What you will do: With no additions or omissions, print the listing that follows.

------ Provided material

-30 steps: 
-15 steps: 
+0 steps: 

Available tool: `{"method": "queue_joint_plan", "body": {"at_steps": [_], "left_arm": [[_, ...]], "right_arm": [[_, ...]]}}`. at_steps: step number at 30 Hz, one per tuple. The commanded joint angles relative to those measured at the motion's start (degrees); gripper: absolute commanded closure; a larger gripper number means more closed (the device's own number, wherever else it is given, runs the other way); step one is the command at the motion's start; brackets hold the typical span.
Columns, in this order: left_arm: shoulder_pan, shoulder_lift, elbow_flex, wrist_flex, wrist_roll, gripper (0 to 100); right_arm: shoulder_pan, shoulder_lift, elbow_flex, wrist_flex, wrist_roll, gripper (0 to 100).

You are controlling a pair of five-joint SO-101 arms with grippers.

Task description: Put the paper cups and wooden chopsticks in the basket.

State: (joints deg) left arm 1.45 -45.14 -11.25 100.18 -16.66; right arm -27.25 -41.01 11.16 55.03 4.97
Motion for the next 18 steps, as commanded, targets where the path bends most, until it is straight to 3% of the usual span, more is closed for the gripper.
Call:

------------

Output:
-30 steps: 
-15 steps: 
+0 steps: 

Available tool: `{"method": "queue_joint_plan", "body": {"at_steps": [_], "left_arm": [[_, ...]], "right_arm": [[_, ...]]}}`. at_steps: step number at 30 Hz, one per tuple. The commanded joint angles relative to those measured at the motion's start (degrees); gripper: absolute commanded closure; a larger gripper number means more closed (the device's own number, wherever else it is given, runs the other way); step one is the command at the motion's start; brackets hold the typical span.
Columns, in this order: left_arm: shoulder_pan, shoulder_lift, elbow_flex, wrist_flex, wrist_roll, gripper (0 to 100); right_arm: shoulder_pan, shoulder_lift, elbow_flex, wrist_flex, wrist_roll, gripper (0 to 100).

You are controlling a pair of five-joint SO-101 arms with grippers.

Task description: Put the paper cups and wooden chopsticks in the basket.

State: (joints deg) left arm 1.45 -45.14 -11.25 100.18 -16.66; right arm -27.25 -41.01 11.16 55.03 4.97
Motion for the next 18 steps, as commanded, targets where the path bends most, until it is straight to 3% of the usual span, more is closed for the gripper.
Call:

That completes the output for this exercise.